## Task data

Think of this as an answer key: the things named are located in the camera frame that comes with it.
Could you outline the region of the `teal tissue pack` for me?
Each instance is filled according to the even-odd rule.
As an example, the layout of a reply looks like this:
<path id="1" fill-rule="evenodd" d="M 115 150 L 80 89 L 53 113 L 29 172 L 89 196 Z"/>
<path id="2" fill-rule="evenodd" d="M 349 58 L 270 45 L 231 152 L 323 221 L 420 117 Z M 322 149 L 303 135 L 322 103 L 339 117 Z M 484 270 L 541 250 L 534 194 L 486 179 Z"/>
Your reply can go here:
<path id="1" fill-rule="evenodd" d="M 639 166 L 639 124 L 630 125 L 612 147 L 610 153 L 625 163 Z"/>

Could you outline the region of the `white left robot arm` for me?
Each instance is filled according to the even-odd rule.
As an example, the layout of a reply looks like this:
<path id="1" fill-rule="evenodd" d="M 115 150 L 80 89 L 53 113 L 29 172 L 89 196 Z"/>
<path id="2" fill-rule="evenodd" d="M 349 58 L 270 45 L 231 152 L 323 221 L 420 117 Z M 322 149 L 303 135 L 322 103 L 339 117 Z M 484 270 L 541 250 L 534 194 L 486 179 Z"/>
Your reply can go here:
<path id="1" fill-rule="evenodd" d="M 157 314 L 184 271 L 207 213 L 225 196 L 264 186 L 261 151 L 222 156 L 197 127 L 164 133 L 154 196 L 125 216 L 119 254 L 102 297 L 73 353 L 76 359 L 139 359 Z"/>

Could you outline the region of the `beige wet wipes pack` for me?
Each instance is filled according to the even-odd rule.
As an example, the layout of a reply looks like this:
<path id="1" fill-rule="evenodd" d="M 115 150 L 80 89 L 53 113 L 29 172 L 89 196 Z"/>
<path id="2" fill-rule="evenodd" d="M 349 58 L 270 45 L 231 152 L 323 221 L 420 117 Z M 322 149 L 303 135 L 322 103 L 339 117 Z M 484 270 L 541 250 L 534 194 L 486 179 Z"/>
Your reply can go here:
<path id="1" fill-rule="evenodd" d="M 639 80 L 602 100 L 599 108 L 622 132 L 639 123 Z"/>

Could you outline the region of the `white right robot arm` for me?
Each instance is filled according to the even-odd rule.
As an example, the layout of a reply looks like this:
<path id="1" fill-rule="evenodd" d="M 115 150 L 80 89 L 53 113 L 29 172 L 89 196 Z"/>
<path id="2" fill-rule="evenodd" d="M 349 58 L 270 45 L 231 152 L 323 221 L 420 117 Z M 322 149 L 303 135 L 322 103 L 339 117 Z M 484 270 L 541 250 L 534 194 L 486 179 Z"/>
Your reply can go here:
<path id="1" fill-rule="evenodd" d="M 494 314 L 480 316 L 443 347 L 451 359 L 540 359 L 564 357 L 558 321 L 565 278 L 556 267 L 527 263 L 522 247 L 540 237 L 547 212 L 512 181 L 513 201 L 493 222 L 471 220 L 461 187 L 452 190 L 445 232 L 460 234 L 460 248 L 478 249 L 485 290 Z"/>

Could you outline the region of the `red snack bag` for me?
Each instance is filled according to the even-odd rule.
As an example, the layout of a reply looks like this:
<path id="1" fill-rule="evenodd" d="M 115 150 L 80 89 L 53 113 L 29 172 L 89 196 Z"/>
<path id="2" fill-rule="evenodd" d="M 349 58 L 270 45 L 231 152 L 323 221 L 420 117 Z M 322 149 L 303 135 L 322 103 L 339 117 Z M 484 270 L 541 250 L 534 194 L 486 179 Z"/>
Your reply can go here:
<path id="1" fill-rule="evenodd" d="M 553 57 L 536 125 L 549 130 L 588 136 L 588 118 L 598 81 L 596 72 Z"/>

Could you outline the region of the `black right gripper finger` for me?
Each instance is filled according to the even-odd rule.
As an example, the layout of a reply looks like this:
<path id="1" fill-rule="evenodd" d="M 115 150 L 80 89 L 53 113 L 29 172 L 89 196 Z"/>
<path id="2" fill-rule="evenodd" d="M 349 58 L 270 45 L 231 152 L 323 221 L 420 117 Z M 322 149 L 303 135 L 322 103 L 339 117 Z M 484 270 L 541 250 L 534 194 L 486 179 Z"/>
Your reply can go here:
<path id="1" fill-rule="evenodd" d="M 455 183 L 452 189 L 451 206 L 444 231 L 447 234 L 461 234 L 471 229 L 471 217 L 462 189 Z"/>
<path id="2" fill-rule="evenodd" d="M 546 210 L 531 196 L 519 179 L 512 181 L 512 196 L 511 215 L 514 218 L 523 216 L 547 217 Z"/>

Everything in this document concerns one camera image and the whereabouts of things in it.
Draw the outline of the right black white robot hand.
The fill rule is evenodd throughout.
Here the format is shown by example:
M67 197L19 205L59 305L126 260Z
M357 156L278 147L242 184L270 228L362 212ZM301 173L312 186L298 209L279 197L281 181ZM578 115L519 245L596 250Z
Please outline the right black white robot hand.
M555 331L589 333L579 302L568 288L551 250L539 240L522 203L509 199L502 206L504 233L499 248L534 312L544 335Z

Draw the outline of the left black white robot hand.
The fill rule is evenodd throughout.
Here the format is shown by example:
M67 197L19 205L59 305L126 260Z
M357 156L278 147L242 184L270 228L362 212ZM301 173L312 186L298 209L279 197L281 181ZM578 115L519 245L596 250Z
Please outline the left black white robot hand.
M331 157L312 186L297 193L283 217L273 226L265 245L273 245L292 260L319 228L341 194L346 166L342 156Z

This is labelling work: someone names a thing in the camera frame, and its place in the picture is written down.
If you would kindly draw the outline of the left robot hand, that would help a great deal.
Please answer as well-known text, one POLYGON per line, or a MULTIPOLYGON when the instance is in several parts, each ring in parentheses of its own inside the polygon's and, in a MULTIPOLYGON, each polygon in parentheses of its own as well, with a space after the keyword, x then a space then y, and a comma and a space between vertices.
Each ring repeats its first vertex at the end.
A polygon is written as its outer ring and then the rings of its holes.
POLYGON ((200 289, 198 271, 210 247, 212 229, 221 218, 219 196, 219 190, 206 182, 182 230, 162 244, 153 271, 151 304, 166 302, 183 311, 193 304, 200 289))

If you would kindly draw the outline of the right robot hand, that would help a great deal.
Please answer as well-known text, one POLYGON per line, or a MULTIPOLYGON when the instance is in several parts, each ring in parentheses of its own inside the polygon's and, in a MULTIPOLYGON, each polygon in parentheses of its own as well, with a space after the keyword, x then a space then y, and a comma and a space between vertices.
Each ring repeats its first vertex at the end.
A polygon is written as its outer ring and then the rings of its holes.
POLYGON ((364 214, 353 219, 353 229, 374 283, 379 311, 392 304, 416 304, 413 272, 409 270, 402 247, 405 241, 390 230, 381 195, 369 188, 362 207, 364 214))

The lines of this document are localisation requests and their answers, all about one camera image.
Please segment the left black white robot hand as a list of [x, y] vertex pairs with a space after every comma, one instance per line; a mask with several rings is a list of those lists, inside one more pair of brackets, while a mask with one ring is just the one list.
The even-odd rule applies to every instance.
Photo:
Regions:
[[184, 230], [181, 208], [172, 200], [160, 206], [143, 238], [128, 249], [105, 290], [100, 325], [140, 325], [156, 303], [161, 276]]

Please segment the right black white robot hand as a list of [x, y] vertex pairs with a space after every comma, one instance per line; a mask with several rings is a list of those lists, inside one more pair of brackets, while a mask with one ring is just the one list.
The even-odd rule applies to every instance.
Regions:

## What you should do
Would you restate the material word for word, leaving nothing out?

## Answer to this task
Think of this as an answer key: the things named are located in the camera frame that comes with it.
Could you outline the region of the `teal tissue pack` for me?
Each instance is filled according to the even-odd rule.
As an example, the layout of a reply looks like this:
<path id="1" fill-rule="evenodd" d="M 115 150 L 80 89 L 53 113 L 29 172 L 89 196 Z"/>
<path id="2" fill-rule="evenodd" d="M 349 58 L 270 45 L 231 152 L 323 221 L 420 117 Z M 322 149 L 303 135 L 322 103 L 339 117 Z M 484 270 L 541 250 L 534 194 L 486 179 Z"/>
Your reply can go here:
<path id="1" fill-rule="evenodd" d="M 639 166 L 639 124 L 630 125 L 612 147 L 610 153 L 625 163 Z"/>

Could you outline the region of the `white left robot arm` for me?
Each instance is filled according to the even-odd rule.
As an example, the layout of a reply looks like this:
<path id="1" fill-rule="evenodd" d="M 115 150 L 80 89 L 53 113 L 29 172 L 89 196 Z"/>
<path id="2" fill-rule="evenodd" d="M 349 58 L 270 45 L 231 152 L 323 221 L 420 117 Z M 322 149 L 303 135 L 322 103 L 339 117 Z M 484 270 L 541 250 L 534 194 L 486 179 Z"/>
Your reply can go here:
<path id="1" fill-rule="evenodd" d="M 157 314 L 184 271 L 207 213 L 225 196 L 264 186 L 261 151 L 222 156 L 197 127 L 164 133 L 154 196 L 125 216 L 119 254 L 102 297 L 73 353 L 76 359 L 139 359 Z"/>

Could you outline the region of the `beige wet wipes pack` for me?
Each instance is filled according to the even-odd rule.
As an example, the layout of a reply looks like this:
<path id="1" fill-rule="evenodd" d="M 115 150 L 80 89 L 53 113 L 29 172 L 89 196 Z"/>
<path id="2" fill-rule="evenodd" d="M 349 58 L 270 45 L 231 152 L 323 221 L 420 117 Z M 322 149 L 303 135 L 322 103 L 339 117 Z M 484 270 L 541 250 L 534 194 L 486 179 Z"/>
Your reply can go here:
<path id="1" fill-rule="evenodd" d="M 639 80 L 602 100 L 599 108 L 622 132 L 639 123 Z"/>

Could you outline the region of the `white right robot arm` for me?
Each instance is filled according to the even-odd rule.
As an example, the layout of a reply looks like this:
<path id="1" fill-rule="evenodd" d="M 115 150 L 80 89 L 53 113 L 29 172 L 89 196 Z"/>
<path id="2" fill-rule="evenodd" d="M 349 58 L 270 45 L 231 152 L 323 221 L 420 117 Z M 322 149 L 303 135 L 322 103 L 339 117 Z M 484 270 L 541 250 L 534 194 L 486 179 Z"/>
Your reply can go here:
<path id="1" fill-rule="evenodd" d="M 494 314 L 480 316 L 443 347 L 451 359 L 540 359 L 564 357 L 558 321 L 565 278 L 556 267 L 527 263 L 522 247 L 540 237 L 547 212 L 512 181 L 513 201 L 493 222 L 471 220 L 461 187 L 452 190 L 445 232 L 460 234 L 460 248 L 478 249 L 485 290 Z"/>

Could you outline the region of the `red snack bag` for me?
Each instance is filled according to the even-odd rule.
As an example, the layout of a reply looks like this:
<path id="1" fill-rule="evenodd" d="M 115 150 L 80 89 L 53 113 L 29 172 L 89 196 Z"/>
<path id="2" fill-rule="evenodd" d="M 349 58 L 270 45 L 231 152 L 323 221 L 420 117 Z M 322 149 L 303 135 L 322 103 L 339 117 Z M 484 270 L 541 250 L 534 194 L 486 179 Z"/>
Your reply can go here:
<path id="1" fill-rule="evenodd" d="M 553 57 L 536 125 L 549 130 L 588 136 L 588 118 L 598 81 L 596 72 Z"/>

Could you outline the region of the `black right gripper finger` for me?
Each instance is filled according to the even-odd rule.
As an example, the layout of a reply looks like this:
<path id="1" fill-rule="evenodd" d="M 115 150 L 80 89 L 53 113 L 29 172 L 89 196 Z"/>
<path id="2" fill-rule="evenodd" d="M 349 58 L 270 45 L 231 152 L 323 221 L 420 117 Z M 322 149 L 303 135 L 322 103 L 339 117 Z M 484 270 L 541 250 L 534 194 L 486 179 Z"/>
Your reply can go here:
<path id="1" fill-rule="evenodd" d="M 455 183 L 452 189 L 451 206 L 444 231 L 447 234 L 461 234 L 471 229 L 471 217 L 462 189 Z"/>
<path id="2" fill-rule="evenodd" d="M 546 210 L 531 196 L 519 179 L 512 181 L 512 196 L 511 215 L 514 218 L 523 216 L 547 217 Z"/>

Everything in this document concerns one camera image and the whereabouts of things in it.
Draw the outline of the right black white robot hand.
The fill rule is evenodd throughout.
Here the format is shown by example:
M67 197L19 205L59 305L126 260Z
M357 156L278 147L242 184L270 228L362 212ZM301 173L312 186L298 209L279 197L281 181ZM578 115L519 245L596 250Z
Please outline the right black white robot hand.
M555 331L589 333L579 302L568 288L551 250L539 240L522 203L509 199L502 206L504 233L499 248L534 312L544 335Z

Draw the outline of the left black white robot hand.
The fill rule is evenodd throughout.
Here the format is shown by example:
M67 197L19 205L59 305L126 260Z
M357 156L278 147L242 184L270 228L362 212ZM301 173L312 186L298 209L279 197L281 181ZM578 115L519 245L596 250Z
Please outline the left black white robot hand.
M331 157L312 186L297 193L283 217L273 226L265 245L273 245L292 260L319 228L341 194L346 166L342 156Z

This is labelling work: someone names a thing in the camera frame, and its place in the picture is written down.
If you would kindly draw the outline of the left robot hand, that would help a great deal.
Please answer as well-known text, one POLYGON per line, or a MULTIPOLYGON when the instance is in several parts, each ring in parentheses of its own inside the polygon's and, in a MULTIPOLYGON, each polygon in parentheses of its own as well, with a space after the keyword, x then a space then y, and a comma and a space between vertices.
Each ring repeats its first vertex at the end.
A polygon is written as its outer ring and then the rings of its holes.
POLYGON ((200 289, 198 271, 210 247, 212 229, 221 218, 219 196, 219 190, 206 182, 182 230, 162 244, 153 271, 151 304, 166 302, 183 311, 193 304, 200 289))

If you would kindly draw the outline of the right robot hand, that would help a great deal.
Please answer as well-known text, one POLYGON per line, or a MULTIPOLYGON when the instance is in several parts, each ring in parentheses of its own inside the polygon's and, in a MULTIPOLYGON, each polygon in parentheses of its own as well, with a space after the keyword, x then a space then y, and a comma and a space between vertices.
Each ring repeats its first vertex at the end.
A polygon is written as its outer ring and then the rings of its holes.
POLYGON ((364 214, 353 219, 353 229, 374 283, 379 311, 392 304, 416 304, 413 272, 409 270, 402 247, 405 241, 390 230, 381 195, 369 188, 362 207, 364 214))

The lines of this document are localisation requests and their answers, all about one camera image.
Please segment the left black white robot hand as a list of [x, y] vertex pairs with a space after every comma, one instance per line; a mask with several rings is a list of those lists, inside one more pair of brackets, while a mask with one ring is just the one list.
The even-odd rule applies to every instance.
Photo:
Regions:
[[184, 230], [181, 208], [172, 200], [160, 206], [143, 238], [128, 249], [105, 290], [100, 325], [140, 325], [156, 303], [161, 276]]

Please segment the right black white robot hand as a list of [x, y] vertex pairs with a space after every comma, one instance per line; a mask with several rings is a list of those lists, inside one more pair of brackets, while a mask with one ring is just the one list.
The even-odd rule applies to every instance.
Regions:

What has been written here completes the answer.